Wei Wanying, Zhang Dian, Cheng Jun, Cao Jinde, Zhang Dan, Qi Wenhai
School of Mathematics and Statistics, Center for Applied Mathematics of Guangxi, Guangxi Normal University, Guilin, 541006, China.
College of Automation and Electronic Engineering, Qingdao University of Science and Technology, Qingdao, 266061, China.
Neural Netw. 2025 Apr;184:107072. doi: 10.1016/j.neunet.2024.107072. Epub 2024 Dec 24.

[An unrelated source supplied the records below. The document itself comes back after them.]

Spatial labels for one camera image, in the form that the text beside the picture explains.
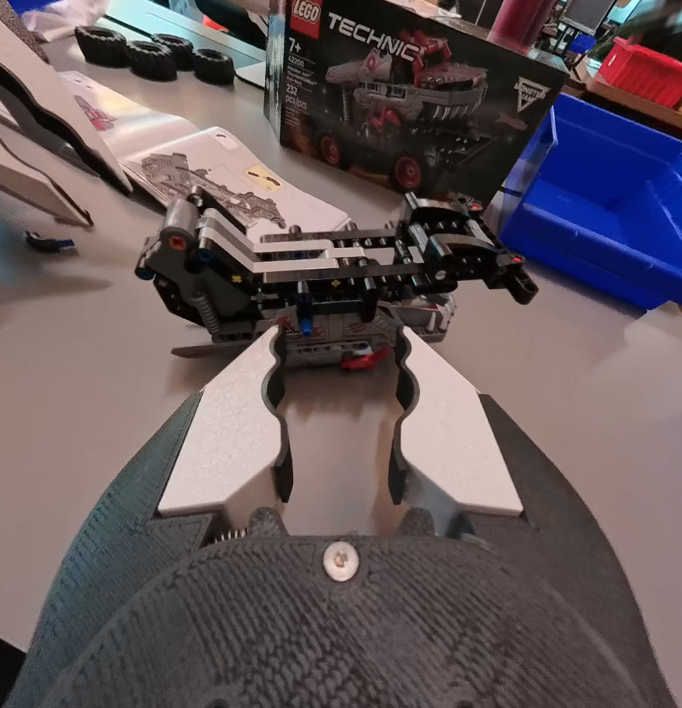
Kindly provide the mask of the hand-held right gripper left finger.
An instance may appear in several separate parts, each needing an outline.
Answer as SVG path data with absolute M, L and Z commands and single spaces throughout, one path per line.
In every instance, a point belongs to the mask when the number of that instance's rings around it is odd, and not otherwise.
M 224 532 L 279 511 L 293 486 L 284 397 L 283 330 L 274 325 L 200 392 L 158 504 L 161 518 L 210 515 Z

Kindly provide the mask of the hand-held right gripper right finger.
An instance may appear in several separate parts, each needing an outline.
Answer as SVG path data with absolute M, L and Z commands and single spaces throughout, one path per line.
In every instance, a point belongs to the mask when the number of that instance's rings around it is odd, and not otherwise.
M 520 518 L 523 502 L 477 388 L 405 326 L 395 356 L 393 504 L 426 510 L 437 535 L 461 534 L 471 516 Z

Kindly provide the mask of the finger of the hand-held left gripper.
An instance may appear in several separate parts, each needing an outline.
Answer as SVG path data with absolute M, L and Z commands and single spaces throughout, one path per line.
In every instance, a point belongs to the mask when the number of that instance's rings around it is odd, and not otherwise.
M 33 142 L 53 154 L 70 146 L 104 182 L 132 193 L 116 158 L 10 6 L 0 6 L 0 102 Z
M 18 157 L 1 138 L 0 191 L 50 214 L 59 222 L 83 228 L 93 226 L 86 209 L 47 174 Z

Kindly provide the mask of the black pipe piece blue pin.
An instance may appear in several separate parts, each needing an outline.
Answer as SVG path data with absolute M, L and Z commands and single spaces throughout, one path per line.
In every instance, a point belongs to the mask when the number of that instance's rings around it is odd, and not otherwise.
M 76 247 L 72 239 L 46 237 L 34 231 L 25 231 L 25 243 L 36 252 L 46 254 L 62 253 Z
M 309 339 L 313 335 L 313 294 L 307 281 L 298 281 L 296 288 L 296 316 L 299 331 L 304 339 Z

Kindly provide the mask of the brick-built toy truck chassis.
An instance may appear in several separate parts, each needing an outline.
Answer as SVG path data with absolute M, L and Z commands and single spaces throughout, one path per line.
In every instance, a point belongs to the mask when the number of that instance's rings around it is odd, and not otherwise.
M 247 348 L 274 325 L 288 367 L 371 369 L 396 347 L 399 330 L 443 341 L 462 282 L 506 290 L 528 305 L 539 288 L 523 255 L 510 250 L 473 200 L 405 194 L 395 222 L 331 232 L 248 239 L 245 227 L 203 188 L 168 209 L 145 241 L 135 275 L 151 282 L 167 310 L 202 327 L 209 343 L 173 349 L 180 358 Z M 297 282 L 313 294 L 313 335 L 296 317 Z

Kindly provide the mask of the grey desk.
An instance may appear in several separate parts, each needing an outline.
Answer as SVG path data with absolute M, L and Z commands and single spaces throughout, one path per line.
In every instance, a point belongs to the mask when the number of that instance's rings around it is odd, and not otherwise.
M 222 367 L 170 349 L 188 325 L 133 274 L 159 215 L 10 135 L 96 228 L 61 258 L 0 235 L 0 636 L 26 649 L 73 536 L 120 469 Z M 462 283 L 437 352 L 504 408 L 609 537 L 682 695 L 682 315 L 641 314 L 531 266 L 529 306 Z M 395 370 L 291 372 L 293 532 L 383 533 Z

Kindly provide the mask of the white cloth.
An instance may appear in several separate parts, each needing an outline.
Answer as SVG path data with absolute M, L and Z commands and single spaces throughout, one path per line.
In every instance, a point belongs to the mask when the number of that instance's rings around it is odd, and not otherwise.
M 95 25 L 105 16 L 111 1 L 31 1 L 16 9 L 27 30 L 42 44 L 74 36 L 75 29 Z

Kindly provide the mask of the open instruction booklet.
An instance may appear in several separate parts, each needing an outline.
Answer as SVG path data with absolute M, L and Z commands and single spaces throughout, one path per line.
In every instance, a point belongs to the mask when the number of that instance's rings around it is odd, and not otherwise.
M 198 129 L 79 72 L 60 76 L 122 170 L 165 208 L 203 188 L 245 227 L 251 242 L 292 226 L 331 232 L 350 222 L 341 209 L 284 181 L 226 129 Z

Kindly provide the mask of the blue storage bin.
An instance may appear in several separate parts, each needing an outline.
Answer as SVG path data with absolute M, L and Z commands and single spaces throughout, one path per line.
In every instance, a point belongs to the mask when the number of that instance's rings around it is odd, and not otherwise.
M 682 306 L 682 140 L 563 94 L 502 191 L 510 249 L 641 309 Z

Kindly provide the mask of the black toy set box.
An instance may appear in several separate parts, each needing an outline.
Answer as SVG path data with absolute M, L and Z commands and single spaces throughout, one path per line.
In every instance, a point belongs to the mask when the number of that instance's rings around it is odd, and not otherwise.
M 430 198 L 488 205 L 567 83 L 427 1 L 270 1 L 265 115 L 281 144 Z

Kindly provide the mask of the wooden shelf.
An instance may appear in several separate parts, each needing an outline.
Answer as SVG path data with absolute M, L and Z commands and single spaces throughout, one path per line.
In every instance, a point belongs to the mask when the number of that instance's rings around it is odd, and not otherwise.
M 612 86 L 604 81 L 600 74 L 586 75 L 586 78 L 578 78 L 576 82 L 582 88 L 582 94 L 589 94 L 617 105 L 620 109 L 635 112 L 639 116 L 682 130 L 682 112 Z

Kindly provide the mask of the red storage bin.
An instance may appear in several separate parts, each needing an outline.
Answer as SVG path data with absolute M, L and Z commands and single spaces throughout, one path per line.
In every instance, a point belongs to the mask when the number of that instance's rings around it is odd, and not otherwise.
M 615 38 L 597 72 L 607 84 L 665 108 L 682 105 L 682 62 Z

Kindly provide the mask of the dark red bottle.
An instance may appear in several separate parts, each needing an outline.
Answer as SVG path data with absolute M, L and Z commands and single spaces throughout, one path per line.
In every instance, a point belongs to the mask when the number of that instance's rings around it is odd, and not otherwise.
M 504 1 L 487 40 L 519 52 L 528 52 L 549 20 L 555 1 Z

This paper investigates the probabilistic-sampling-based asynchronous control problem for semi-Markov reaction-diffusion neural networks (SMRDNNs). Aiming at mitigating the drawback of the well-known fixed-sampling control law, a more general probabilistic-sampling-based control strategy is developed to characterize the randomly sampling period. The system mode is considered to be related to the sojourn-time and undetectable. The jumping of the controller depends on the observation mode, and is asynchronous with the jumping of the system mode. By utilizing the established hidden semi-Markov model and a stochastic analysis approach, some sufficient conditions are obtained to ensure the asymptotically stable of the SMRDNNs. Finally, an example is given to prove the validity and superiority of the conclusion.
本文研究了基于概率采样的半马尔可夫反应扩散神经网络(SMRDNNs)的异步控制问题。针对著名的固定采样控制律的缺点,开发了一种更通用的基于概率采样的控制策略来描述随机采样周期。系统模式被认为与驻留时间有关且不可检测。控制器的跳变取决于观测模式,并且与系统模式的跳变异步。通过利用建立的隐半马尔可夫模型和随机分析方法,得到了一些充分条件以确保SMRDNNs的渐近稳定性。最后,给出一个例子来证明结论的有效性和优越性。